Il provvedimento in questione è figlio, ancora una volta, di quell’esigenza prioritaria riconducibile al taglio dei costi legati alla pubblica amministrazione (per gli amanti dei termini tecnici spending rewiew) al fine di: << trarne un vantaggio in termini economici che possa in qualche modo essere redistribuito a sua volta laddove ce ne sia bisogno>>, parole che suonano più come una giustificazione elementare rispetto ad una scelta oculata da parte del governo (sia quello Monti che Letta), invece di effettuare un intervento efficace in questo settore che a mio modesto avviso non c’è assolutamente stato. Nel dettaglio si parla di abolire 31 tribunali, 31 procure, 220 sezioni distaccate di tribunale e la bellezza di 667 uffici di giudici di pace. Proprio questi ultimi rappresentano figure che si sono rivelate essenziali nella velocizzazione della lenta macchina giudicante, così da apportare un risparmio nelle casse dello Stato di una cifra che si aggira attorno ai 108 milioni di Euro; tuttavia, ha precisato la Ministra, non vi sarà nessun taglio di organico, solo un intervento di risparmio che lascia invariato il numero del personale impiegato presso gli uffici giudiziari, considerando, almeno quello, non sottoponibile a nessun intervento, ovvero “intoccabile”.

La prospettiva futura sarà quella di una pendolarizzazione verso le sedi dove confluirà il carico di lavoro e il personale delle sedi distaccate: per dare un’idea chiara, si avrà lo spostamento di circa 19944 giudici di pace, 950 magistrati ordinari e circa 7914 unità di personale amministrativo; solo in Toscana spariranno le sedi di Monsummano Terme, Pescia, Portoferraio, Piombino, Viareggio, Montevarchi, Empoli, San Sepolcro, Orbetello, Cecina e Pontassieve, con notevoli disagi per chi vive in zone logistiche non agevoli (L’Isola d’Elba per esempio) che così facendo dovrà perorare la propria causa a km di distanza, con un inevitabile aumento delle spese che avvocati, praticanti e cittadini dovranno sostenere al fine di far valere la proria richiesta.

Tuttavia, questa operazione, che toglie di fatto le strutture giudiziarie dalle province, dovrebbe secondo gli addetti ai lavori apportare una maggior efficienza nelle sedi dove il contenzioso confluirà, potendo contare ogni tribunale in media di un organico di circa 28/30 unità di magistrati in un bacino di utenza di circa 360.000 abitanti: seppur possa destare perplessità, in una logica volta a ottimizzare l’apparato della pubblica amministrazione, la ratio di un siffatto intervento potrebbe essere in parte accettabile, eliminando quegli sprechi o inefficienze che realmente siano ostativi al nostro pesante sistema, ma ciò che a mio avviso si verificherà lunge assai da una logica così articolata, risultando così l’ennesimo taglio ad una coperta che sembra destinata a scoprire sempre di più.
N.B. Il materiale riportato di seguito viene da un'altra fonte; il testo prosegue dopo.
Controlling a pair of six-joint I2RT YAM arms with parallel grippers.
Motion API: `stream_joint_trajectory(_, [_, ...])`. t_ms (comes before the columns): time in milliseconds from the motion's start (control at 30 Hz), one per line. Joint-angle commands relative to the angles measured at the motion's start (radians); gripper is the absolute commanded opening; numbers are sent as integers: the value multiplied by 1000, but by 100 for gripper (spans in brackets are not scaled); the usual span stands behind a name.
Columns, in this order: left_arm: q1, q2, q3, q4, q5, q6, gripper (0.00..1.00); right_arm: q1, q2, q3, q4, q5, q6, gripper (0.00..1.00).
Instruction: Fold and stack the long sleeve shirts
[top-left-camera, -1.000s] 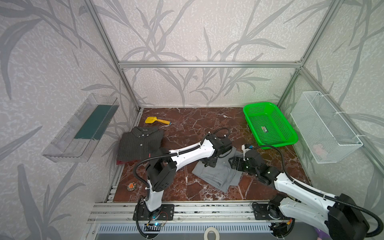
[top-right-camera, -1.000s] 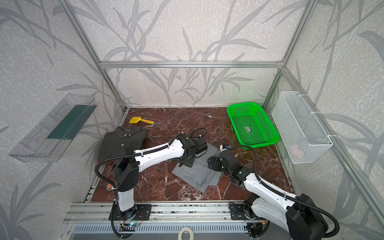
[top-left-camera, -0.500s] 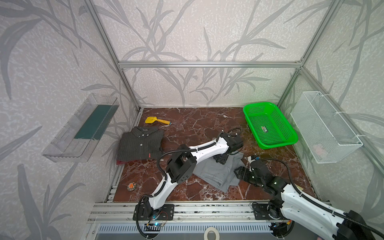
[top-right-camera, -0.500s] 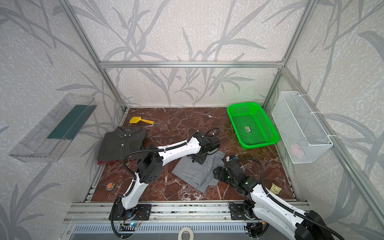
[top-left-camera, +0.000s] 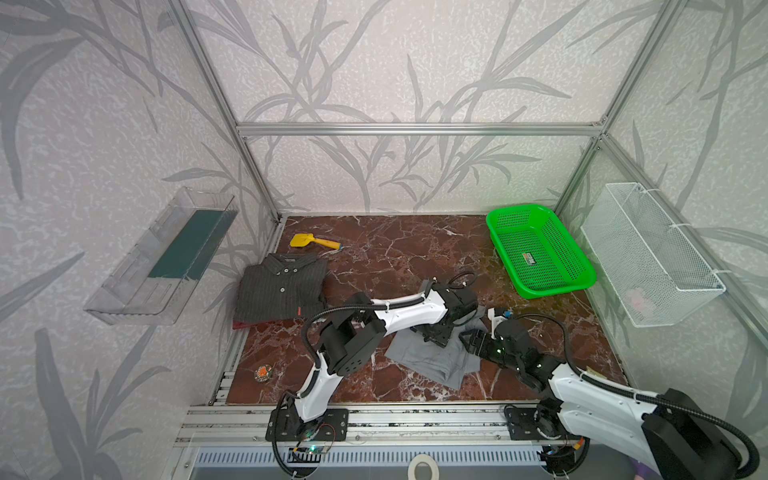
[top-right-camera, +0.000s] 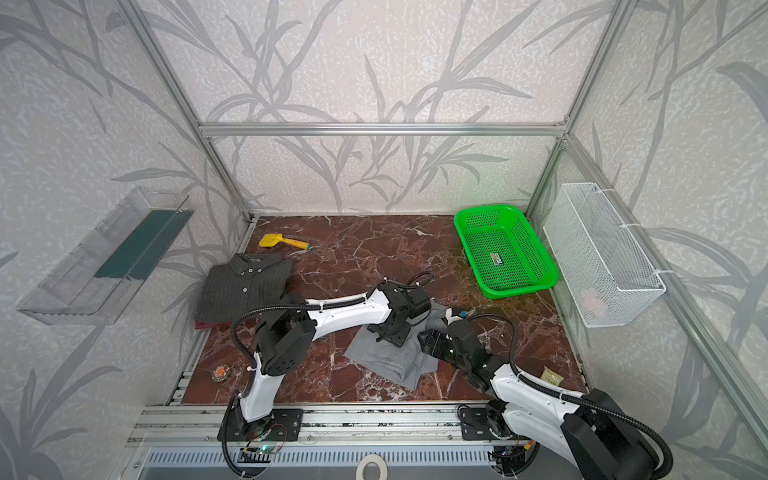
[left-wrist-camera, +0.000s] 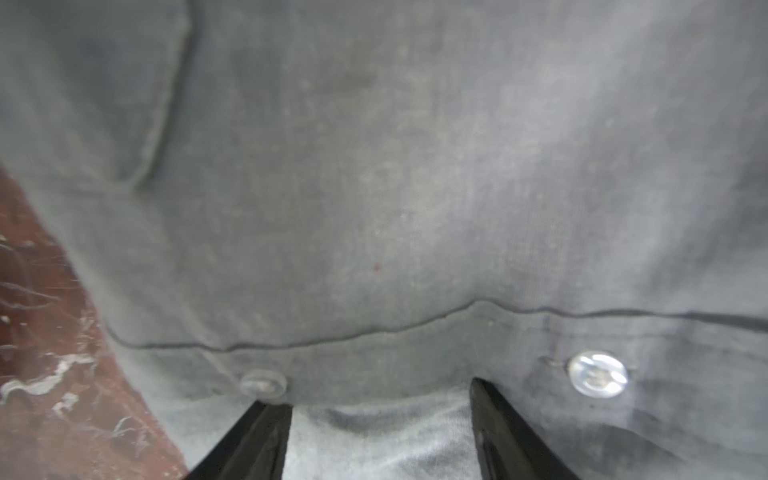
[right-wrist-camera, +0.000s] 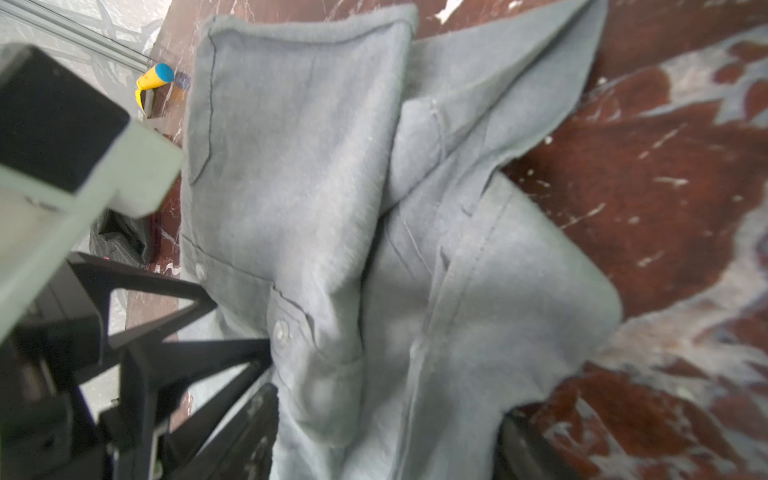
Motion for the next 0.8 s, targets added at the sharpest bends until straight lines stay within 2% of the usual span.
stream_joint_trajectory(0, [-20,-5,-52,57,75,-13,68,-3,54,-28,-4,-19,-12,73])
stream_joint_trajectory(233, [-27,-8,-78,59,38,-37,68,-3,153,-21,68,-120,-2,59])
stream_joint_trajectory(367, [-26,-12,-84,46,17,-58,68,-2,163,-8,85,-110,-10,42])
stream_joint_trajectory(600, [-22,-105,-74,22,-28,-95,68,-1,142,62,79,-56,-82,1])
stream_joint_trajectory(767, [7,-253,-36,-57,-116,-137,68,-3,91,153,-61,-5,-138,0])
A mio avvviso un apporto deciso dell’informatizzazione dei tribunali, come da tempo si parla sopratutto per ciò che inerisce la richiesta di documenti o la loro consultazione unita all’assunzione di un personale più ridotto ma tecnicamente più qualificato nelle cancellerie avrebbe in qualche modo arginato molte problematiche che da anni invece restano invariate.
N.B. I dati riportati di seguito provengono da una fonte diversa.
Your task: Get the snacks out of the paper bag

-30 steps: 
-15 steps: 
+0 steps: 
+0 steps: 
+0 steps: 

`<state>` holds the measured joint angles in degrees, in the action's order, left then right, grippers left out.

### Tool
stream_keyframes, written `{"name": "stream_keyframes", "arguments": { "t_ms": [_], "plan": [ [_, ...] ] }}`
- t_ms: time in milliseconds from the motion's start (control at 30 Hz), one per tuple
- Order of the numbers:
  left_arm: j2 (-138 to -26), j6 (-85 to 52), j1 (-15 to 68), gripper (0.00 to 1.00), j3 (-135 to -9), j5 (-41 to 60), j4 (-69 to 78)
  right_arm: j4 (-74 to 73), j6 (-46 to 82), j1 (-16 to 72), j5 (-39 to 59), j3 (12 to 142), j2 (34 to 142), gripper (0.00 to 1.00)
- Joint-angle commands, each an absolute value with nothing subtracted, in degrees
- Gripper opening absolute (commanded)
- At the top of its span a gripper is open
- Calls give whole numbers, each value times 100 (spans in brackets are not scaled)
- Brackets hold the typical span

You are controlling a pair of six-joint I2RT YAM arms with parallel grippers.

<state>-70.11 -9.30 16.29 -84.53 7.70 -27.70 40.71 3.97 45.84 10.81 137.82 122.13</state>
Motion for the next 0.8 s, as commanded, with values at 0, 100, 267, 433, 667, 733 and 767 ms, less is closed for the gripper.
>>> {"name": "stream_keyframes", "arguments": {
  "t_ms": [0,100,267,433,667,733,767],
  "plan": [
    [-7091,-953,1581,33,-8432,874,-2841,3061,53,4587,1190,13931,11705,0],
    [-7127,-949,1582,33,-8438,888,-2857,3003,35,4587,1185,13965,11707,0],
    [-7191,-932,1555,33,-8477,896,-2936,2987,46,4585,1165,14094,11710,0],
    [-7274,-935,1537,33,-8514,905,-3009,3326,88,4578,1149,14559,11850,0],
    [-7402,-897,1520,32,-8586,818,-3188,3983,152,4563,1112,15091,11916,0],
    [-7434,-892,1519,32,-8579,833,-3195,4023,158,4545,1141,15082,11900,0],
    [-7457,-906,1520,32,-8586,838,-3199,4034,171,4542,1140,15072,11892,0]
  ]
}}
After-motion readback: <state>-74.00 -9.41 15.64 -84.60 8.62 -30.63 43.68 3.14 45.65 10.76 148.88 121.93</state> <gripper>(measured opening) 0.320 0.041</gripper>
Ciò che più desta perplessità è che il taglio dei tribunali sia avvenuto in maniera indiscriminata, senza andare a valutare la reale importanza che una determinata sede collocata in una determinata zona potesse avere rispetto alle altre. Di conseguenza, alcuni tagli possono risultare, seppur criticati, tollerati, mentre in altre zone, dove c’è un’oggettiva necessità di avere la presenza dello Stato giudicante, vuoi per problemi logistici o sociali (mi riferisco ineludibilmente alle infiltrazioni mafiose sul territorio) una tale decisione appare illogica e quantomai pericolosa. In ballo non ci sono solo dei sempici servizi, c’è ben altro, ovvero la sicurezza e l’immagine dello Stato e in un momento di confusione come questo, dove per vicende politiche interne alle istituzioni l’immagine dello stesso appare assai fragile. Una manovra azzardata di questo tipo potrebbe aprire una ferita che difficilmente potrà essere rimarginata se non con il tempo, appunto, quello che il nostro paese non si può permettere di sprecare.